In Week 1 of our Simplify Your Life Challenge, we looked at our commitments and started to simplify them. Don’t worry if you’re not done with this part yet — just keep at it a little at a time for the rest of this month.
This week, the instruction for Week 2 is: Simplify your routine. Create a simple morning routine, keeping yourself from overloading yourself, and leaving space in your day for not being busy.
So we’ll look at our routine, and see how it can be simplified. A few key principles will help guide us:
- Identify the essential and eliminate some of the rest.
- Group things together, doing them in batches, to avoid doing them all day long.
- This allows us to create space for the essential.
- We should also leave space for nothing. Don’t cram your schedule full. Appreciate the spaces that are left.
- Finally, we need to be flexible. Having a rigid routine rarely works for anyone, and is fragile — when things change, what happens to the rigid routine?
Let these principles guide you this week — keep coming back to them.
Start with a Morning Routine
If we do nothing else this week, let’s craft a simple morning routine, and practice it during the week.
Let’s let it be simple, not packed full. Let’s let it be flexible, not rigid. And let’s leave some spaces.
Take 2 days to work on this, and then put it into action!
- What are the essential things you’d like to do in the morning? Put the things that are most important to you here: meditation, writing, exercise, Most Important Tasks, etc. But narrow it down to 3-4 things if you can.
- What non-essential things do you normally do in the morning? Make a list — do you normally check social media, read news, go through your messages and email? Can you move some of these non-essential out of your morning routine and into another part of your day, like the afternoon? Or eliminate them?
- Craft a simple routine from the essentials in Step 1. For example, if you normally wake at 7am (don’t try to wake up earlier just yet), you might have:
- 7am meditate
- 7:30 write (1st Most Important Task)
- 9am exercise
- 10:30 2nd Most Important Task
- 11:30 breakfast
Leave space between them, don’t cram everything together. Obviously, this is just an example — figure out what feels right for you.
Now test it out for the rest of the week! Leave yourself open for adjusting this if it’s not quite right. Also, as you test out, notice if there are other things you’re doing and pushing these items back.
Look at Your Afternoons Too
After you’ve spent a day or two crafting a simple morning routine, consider your afternoons.
Now, I don’t recommend having a rigid afternoon routine — leave space here for flexibility.

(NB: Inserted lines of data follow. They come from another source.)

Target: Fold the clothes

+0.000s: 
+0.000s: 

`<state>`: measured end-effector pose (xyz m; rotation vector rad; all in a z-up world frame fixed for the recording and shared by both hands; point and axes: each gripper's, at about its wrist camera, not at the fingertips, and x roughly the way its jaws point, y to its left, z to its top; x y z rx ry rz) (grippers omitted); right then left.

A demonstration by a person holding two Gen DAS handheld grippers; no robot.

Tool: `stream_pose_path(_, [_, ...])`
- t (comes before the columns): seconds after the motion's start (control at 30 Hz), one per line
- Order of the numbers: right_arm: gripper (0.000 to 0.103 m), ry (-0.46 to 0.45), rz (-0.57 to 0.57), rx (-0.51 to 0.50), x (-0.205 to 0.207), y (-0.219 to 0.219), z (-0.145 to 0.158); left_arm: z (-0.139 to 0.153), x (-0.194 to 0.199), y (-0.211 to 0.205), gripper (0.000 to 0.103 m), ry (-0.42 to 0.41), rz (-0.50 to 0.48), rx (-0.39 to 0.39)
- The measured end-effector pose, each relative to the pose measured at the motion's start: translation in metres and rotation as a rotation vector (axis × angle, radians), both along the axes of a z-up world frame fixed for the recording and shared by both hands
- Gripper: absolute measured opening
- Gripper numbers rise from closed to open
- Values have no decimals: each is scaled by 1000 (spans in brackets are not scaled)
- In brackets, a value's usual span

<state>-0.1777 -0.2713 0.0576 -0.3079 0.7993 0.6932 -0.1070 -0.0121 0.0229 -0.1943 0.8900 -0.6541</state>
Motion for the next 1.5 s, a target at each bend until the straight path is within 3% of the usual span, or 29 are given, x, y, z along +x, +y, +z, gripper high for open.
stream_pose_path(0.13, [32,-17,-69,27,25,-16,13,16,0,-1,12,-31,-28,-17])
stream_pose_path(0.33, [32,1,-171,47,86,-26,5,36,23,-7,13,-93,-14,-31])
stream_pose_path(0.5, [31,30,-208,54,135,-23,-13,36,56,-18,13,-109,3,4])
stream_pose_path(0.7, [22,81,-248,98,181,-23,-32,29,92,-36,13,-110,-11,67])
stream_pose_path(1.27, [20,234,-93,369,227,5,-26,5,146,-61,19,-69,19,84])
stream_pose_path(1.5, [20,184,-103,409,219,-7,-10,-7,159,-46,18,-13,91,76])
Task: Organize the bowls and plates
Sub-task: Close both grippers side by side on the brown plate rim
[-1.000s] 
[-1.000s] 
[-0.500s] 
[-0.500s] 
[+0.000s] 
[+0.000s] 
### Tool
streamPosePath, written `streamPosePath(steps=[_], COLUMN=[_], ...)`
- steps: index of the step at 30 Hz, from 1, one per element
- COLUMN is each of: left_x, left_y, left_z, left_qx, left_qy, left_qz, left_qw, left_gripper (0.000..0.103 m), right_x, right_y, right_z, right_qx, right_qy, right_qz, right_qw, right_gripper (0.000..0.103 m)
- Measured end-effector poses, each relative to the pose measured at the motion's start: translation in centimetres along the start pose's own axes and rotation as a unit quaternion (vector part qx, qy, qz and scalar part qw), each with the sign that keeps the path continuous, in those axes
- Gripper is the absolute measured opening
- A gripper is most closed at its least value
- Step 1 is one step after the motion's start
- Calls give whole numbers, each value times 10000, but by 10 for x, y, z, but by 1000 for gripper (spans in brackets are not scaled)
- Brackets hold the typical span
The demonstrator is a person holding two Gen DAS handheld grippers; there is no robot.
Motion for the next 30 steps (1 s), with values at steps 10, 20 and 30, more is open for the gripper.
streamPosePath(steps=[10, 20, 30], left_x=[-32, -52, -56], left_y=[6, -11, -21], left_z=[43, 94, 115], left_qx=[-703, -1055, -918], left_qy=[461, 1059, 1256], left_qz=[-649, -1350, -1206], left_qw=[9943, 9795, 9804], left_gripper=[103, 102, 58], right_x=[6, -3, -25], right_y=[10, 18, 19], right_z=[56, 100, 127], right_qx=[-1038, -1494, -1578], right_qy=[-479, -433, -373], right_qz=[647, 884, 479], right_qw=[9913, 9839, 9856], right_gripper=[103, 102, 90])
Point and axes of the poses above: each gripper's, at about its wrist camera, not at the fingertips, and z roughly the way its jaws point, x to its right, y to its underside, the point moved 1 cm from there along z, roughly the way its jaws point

But maybe you have 2-3 things that you’d like to do every afternoon, not tied to a specific time.
For example:
- Third Most Important Task
- Batch process email and messages
- Batch other admin & financial tasks
- Short afternoon meditation
Again, these don’t have to be tied to a specific time, and you should be able to be flexible with them if other urgent tasks, calls or meetings come up (for example). The idea isn’t to be perfect with this routine, but to be thoughtful about how we’d like to spend our time.
Leave space in this afternoon time. Let it be mostly clear.
And once more, experiment with this kind of scheme, to find what works for you and to see what might be getting in the way.
Finally, Craft an Evening Routine
Now spend the next day or two considering your evenings.
While afternoons might be a time for flexibility and space, evenings are perfect for reflection and slowing down.
You might leave space for unwinding, reading, spending time with family, or doing nothing.
At the end of the evening, though, you might anchor the ending of your day with a simple routine. For example:
- Put away electronics
- Tidy up
- Write out Most Important Tasks for tomorrow
- Brush & floss
- Read
- Reflect
You might have fewer items than this example. And don’t let this be rigid — try to do it most nights, but if something else gets in the way, don’t sweat it.
So that’s the plan for this week — spend a day or two on all three parts of your day, and test out these flexible ideas in real life, adjusting and learning as you go.